- [Description of the task]: Up to and including the line that contains "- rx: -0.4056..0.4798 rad", repeat each line of the data exactly, starting from the first.

Source data:

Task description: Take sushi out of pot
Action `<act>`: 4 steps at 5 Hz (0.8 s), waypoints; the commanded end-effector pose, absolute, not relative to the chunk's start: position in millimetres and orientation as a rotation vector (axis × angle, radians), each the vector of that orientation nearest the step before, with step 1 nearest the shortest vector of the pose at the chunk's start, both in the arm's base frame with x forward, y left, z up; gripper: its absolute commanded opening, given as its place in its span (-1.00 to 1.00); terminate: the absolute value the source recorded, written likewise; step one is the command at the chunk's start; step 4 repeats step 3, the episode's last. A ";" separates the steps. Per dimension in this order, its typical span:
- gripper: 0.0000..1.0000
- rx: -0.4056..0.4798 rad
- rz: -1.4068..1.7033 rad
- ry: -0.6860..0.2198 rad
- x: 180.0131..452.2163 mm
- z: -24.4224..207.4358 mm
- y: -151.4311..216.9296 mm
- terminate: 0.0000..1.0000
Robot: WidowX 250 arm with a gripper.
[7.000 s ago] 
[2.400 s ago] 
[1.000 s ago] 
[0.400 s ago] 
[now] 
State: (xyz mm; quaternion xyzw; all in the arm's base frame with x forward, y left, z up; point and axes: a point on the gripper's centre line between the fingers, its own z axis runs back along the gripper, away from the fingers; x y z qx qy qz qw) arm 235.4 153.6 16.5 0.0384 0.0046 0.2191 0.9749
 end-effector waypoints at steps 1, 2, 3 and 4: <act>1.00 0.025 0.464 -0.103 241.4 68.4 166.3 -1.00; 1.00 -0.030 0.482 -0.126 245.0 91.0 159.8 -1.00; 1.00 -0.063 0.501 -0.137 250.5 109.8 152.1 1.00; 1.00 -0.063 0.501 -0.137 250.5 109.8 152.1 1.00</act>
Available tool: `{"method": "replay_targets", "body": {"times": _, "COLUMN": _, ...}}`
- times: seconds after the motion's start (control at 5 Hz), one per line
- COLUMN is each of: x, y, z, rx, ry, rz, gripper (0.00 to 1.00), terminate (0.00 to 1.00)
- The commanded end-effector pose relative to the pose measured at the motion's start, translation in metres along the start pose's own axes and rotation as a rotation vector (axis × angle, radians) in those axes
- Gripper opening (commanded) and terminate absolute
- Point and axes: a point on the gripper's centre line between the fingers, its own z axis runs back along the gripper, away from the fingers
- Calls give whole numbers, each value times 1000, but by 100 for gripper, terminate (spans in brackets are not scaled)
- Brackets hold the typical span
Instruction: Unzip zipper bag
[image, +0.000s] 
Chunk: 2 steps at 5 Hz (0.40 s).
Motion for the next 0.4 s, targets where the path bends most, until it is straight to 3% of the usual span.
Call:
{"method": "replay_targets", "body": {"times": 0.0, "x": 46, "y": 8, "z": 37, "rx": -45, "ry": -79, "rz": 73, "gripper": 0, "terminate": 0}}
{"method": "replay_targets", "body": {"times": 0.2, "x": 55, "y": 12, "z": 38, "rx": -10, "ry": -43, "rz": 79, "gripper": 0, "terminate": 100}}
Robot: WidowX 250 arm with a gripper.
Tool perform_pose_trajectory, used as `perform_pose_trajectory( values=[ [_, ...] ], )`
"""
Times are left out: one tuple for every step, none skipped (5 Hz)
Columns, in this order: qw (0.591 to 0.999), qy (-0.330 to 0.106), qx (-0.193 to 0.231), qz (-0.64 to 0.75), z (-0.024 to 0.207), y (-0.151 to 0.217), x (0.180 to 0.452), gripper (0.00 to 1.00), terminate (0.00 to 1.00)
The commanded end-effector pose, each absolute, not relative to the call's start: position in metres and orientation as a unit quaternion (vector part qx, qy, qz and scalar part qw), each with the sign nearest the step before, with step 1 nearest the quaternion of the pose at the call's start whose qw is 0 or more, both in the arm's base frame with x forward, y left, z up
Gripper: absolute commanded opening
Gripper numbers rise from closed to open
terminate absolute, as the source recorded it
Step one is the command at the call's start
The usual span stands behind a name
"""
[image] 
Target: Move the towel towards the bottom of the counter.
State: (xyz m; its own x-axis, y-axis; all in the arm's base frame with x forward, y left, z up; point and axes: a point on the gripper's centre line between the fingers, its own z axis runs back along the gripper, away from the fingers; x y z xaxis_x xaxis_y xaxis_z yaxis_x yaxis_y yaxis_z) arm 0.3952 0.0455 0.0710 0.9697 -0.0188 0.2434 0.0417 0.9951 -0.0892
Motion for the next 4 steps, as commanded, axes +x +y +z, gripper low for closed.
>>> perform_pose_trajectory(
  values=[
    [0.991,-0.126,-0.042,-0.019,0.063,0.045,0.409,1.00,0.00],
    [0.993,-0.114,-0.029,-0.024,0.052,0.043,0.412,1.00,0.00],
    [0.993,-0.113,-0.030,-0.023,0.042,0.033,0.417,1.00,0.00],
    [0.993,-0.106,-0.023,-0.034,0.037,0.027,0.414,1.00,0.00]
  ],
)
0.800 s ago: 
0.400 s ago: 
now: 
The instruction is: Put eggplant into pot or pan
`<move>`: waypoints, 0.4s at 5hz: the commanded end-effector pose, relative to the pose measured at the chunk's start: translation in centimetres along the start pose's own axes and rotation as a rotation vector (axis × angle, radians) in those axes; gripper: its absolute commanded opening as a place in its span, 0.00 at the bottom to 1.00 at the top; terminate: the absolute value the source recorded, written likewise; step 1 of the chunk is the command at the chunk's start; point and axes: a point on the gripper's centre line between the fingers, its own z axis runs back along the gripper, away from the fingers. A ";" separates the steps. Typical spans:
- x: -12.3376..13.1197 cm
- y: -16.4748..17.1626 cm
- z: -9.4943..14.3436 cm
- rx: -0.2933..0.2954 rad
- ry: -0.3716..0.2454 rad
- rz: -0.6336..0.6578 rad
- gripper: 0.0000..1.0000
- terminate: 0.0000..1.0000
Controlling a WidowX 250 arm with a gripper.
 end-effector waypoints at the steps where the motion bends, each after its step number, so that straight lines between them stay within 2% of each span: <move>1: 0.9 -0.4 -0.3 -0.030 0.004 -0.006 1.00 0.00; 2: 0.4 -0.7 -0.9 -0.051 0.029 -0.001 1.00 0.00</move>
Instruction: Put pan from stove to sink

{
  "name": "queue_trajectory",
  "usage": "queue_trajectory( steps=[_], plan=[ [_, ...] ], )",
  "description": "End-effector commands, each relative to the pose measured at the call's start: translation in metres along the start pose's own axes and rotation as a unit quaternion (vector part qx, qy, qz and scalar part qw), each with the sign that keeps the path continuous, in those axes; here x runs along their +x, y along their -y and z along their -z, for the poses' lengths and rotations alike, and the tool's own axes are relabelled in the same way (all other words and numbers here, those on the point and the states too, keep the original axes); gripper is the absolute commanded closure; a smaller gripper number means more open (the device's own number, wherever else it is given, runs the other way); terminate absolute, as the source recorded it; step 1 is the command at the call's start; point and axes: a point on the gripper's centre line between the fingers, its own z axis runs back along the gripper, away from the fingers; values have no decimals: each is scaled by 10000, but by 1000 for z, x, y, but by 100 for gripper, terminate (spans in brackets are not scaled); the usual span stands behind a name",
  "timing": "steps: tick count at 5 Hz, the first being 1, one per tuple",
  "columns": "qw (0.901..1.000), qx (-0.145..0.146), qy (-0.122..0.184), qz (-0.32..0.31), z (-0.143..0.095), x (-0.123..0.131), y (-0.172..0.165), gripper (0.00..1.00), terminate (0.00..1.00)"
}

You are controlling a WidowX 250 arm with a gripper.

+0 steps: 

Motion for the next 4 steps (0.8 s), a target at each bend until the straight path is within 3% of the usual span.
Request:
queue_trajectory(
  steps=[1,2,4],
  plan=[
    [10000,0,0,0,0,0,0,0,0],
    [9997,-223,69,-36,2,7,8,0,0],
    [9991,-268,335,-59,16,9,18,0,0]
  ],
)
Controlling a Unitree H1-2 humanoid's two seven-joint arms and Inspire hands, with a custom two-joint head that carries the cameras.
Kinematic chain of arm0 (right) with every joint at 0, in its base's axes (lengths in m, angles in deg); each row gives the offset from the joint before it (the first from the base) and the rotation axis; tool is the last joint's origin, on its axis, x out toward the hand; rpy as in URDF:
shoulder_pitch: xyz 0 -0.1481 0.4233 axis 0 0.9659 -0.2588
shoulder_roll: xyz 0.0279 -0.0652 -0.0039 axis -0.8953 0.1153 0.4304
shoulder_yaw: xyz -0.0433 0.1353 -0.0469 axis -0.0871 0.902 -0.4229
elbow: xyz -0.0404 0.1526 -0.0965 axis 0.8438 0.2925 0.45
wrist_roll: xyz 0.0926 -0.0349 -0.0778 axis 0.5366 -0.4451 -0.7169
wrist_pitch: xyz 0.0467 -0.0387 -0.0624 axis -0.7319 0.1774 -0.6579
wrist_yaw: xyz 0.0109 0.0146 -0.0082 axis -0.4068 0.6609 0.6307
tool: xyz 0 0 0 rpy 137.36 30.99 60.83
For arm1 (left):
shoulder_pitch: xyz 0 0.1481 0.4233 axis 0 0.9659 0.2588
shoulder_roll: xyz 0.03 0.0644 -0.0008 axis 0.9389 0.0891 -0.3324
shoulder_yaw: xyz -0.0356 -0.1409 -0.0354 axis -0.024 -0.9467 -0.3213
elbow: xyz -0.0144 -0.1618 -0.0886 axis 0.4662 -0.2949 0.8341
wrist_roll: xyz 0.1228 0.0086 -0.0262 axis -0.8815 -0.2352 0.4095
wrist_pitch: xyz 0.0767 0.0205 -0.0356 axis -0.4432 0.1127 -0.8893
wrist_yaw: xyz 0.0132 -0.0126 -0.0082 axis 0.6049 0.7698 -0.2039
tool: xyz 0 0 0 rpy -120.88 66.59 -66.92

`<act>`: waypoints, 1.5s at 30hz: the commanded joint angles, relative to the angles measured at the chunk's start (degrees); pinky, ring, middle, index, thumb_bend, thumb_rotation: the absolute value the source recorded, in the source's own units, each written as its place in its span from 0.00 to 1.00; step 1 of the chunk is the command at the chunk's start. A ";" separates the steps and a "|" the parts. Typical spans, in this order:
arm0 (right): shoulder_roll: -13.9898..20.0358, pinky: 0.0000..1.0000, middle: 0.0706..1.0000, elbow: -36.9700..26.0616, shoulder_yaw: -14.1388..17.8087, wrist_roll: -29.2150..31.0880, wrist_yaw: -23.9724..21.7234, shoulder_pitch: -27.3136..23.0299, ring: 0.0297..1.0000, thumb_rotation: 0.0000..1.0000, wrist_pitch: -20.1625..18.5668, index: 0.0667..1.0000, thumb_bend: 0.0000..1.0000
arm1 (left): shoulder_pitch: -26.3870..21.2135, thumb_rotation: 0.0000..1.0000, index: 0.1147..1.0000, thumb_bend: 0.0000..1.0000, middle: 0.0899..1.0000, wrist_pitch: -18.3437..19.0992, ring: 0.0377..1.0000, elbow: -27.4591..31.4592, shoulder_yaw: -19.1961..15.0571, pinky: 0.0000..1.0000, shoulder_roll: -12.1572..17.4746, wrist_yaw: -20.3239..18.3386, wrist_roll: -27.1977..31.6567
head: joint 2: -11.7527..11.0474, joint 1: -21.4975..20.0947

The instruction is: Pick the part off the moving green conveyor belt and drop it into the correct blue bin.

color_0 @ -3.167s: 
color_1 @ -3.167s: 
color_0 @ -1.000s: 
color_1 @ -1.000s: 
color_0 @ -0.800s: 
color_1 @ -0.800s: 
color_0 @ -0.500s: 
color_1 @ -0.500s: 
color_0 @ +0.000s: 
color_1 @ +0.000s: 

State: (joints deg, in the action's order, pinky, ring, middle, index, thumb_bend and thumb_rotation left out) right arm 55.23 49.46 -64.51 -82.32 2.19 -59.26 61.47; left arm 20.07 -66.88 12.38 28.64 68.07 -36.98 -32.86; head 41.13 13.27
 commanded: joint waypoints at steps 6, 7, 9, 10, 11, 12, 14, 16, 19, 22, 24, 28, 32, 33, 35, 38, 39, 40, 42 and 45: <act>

- [Solved problem]:
Task description: Take sushi out of pot
Action `<act>`: 4 steps at 5 Hz (0.8 s), waypoints; the commanded end-effector pose, absolute, not relative to the chunk's start: position in millimetres and orientation as a rotation vector (axis × angle, radians), each the vector of that orientation nearest the step before, with step 1 nearest the shortest vector of the pose at the chunk's start, both in the arm's base frame with x forward, y left, z up; gripper: its absolute commanded opening, given as its place in its span (-1.00 to 1.00); terminate: the absolute value the source recorded, written likewise; step one is the command at the chunk's start; step 4 repeats step 3, the episode's last. A ";" separates the steps. Per dimension in this order, its typical span:
- gripper: 0.0000..1.0000
- rx: -0.4056..0.4798 rad

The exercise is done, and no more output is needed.